* [Exercise goal]: Nothing outside the stretch is wanted. Repeat exactly the lines of the listing below from the one that contains "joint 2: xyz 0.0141" through the one that contains "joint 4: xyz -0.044", both ends included.

* [Data excerpt]:
_ _ _ _ _

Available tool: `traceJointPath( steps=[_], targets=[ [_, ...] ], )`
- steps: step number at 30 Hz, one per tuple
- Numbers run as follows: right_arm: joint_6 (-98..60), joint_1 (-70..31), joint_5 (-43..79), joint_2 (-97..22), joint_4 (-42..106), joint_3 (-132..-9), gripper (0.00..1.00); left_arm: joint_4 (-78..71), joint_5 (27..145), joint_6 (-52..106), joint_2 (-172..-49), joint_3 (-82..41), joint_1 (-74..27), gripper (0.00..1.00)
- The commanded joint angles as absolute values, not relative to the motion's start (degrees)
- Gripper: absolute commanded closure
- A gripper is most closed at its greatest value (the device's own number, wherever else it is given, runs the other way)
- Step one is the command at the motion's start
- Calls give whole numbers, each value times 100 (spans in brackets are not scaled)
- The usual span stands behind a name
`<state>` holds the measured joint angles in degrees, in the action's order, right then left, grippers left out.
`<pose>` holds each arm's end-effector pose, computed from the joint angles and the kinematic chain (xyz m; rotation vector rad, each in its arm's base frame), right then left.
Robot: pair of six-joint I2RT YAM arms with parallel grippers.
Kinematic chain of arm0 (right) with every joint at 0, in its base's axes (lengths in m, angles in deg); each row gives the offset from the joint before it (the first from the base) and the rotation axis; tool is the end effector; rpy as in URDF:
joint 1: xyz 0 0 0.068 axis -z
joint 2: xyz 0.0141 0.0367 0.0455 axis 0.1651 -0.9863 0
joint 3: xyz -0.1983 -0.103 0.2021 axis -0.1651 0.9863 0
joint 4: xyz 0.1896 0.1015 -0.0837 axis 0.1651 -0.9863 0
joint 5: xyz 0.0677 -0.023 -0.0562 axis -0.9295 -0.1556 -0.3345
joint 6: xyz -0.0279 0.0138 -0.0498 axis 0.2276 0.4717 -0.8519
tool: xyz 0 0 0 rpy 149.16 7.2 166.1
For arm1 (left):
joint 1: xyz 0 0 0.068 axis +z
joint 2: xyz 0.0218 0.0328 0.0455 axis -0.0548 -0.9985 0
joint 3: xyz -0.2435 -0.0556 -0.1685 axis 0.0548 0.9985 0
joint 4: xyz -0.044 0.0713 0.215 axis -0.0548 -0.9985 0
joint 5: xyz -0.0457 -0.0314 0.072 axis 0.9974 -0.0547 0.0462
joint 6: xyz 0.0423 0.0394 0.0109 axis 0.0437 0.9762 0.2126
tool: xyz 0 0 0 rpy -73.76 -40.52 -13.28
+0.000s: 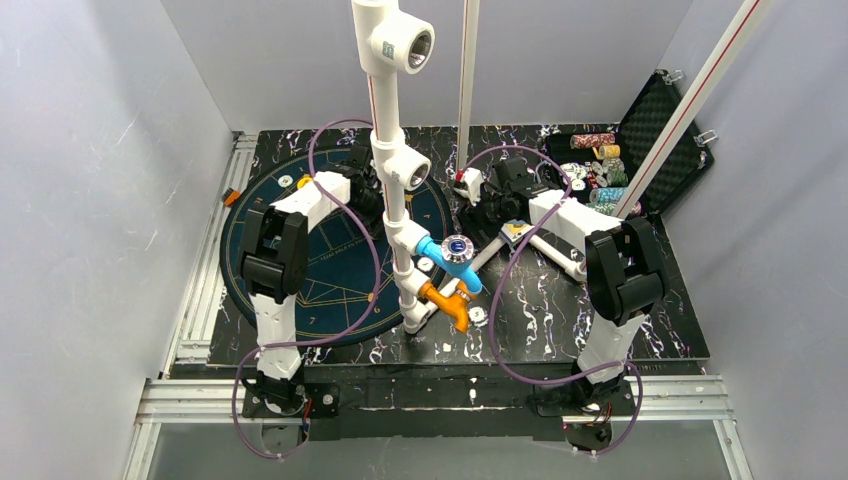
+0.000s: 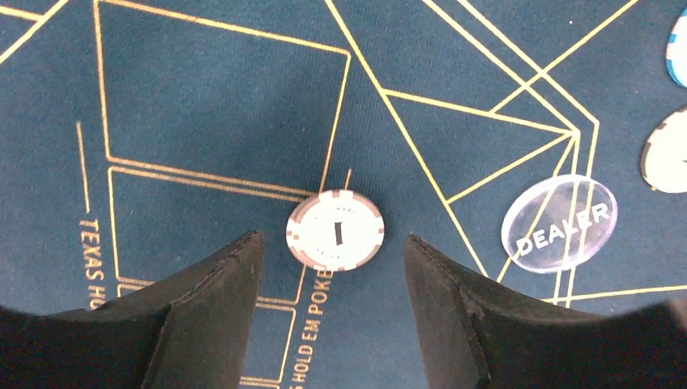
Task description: Distribute texas hold em gaming equipment
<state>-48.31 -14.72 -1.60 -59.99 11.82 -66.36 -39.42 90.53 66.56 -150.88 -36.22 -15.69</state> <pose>0.3287 0.1690 0.2496 -1.1452 2.1519 0.5942 0.3929 -0.1439 0.2299 1.1009 2.3768 -0.2423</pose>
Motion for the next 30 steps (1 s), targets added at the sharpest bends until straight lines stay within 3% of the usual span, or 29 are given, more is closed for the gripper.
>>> traceJointPath(
  steps=[1,8,19,30],
  targets=[
    [-4857,-1442,-342,-5795,1359,-6662,27,-4097,8859,6999,-15295,-3838,-1778,39],
    [-4855,-1418,-368,-5837,1325,-6699,28,-4045,8813,7034,-15472,-3857,-1787,43],
    [-4859,-1405,-404,-5864,1307,-6701,28,-4044,8929,6906,-15229,-3857,-1793,65],
    [-4861,-1405,-448,-5849,1272,-6719,28,-4194,8960,6761,-14728,-4055,-1669,65]
  ],
)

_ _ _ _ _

* [Answer area]:
joint 2: xyz 0.0141 0.0367 0.0455 axis 0.1651 -0.9863 0
joint 3: xyz -0.1983 -0.103 0.2021 axis -0.1651 0.9863 0
joint 4: xyz 0.1896 0.1015 -0.0837 axis 0.1651 -0.9863 0
joint 5: xyz 0.0677 -0.023 -0.0562 axis -0.9295 -0.1556 -0.3345
joint 6: xyz -0.0279 0.0138 -0.0498 axis 0.2276 0.4717 -0.8519
tool: xyz 0 0 0 rpy 149.16 7.2 166.1
For arm1 (left):
joint 1: xyz 0 0 0.068 axis +z
joint 2: xyz 0.0218 0.0328 0.0455 axis -0.0548 -0.9985 0
joint 3: xyz -0.2435 -0.0556 -0.1685 axis 0.0548 0.9985 0
joint 4: xyz -0.044 0.0713 0.215 axis -0.0548 -0.9985 0

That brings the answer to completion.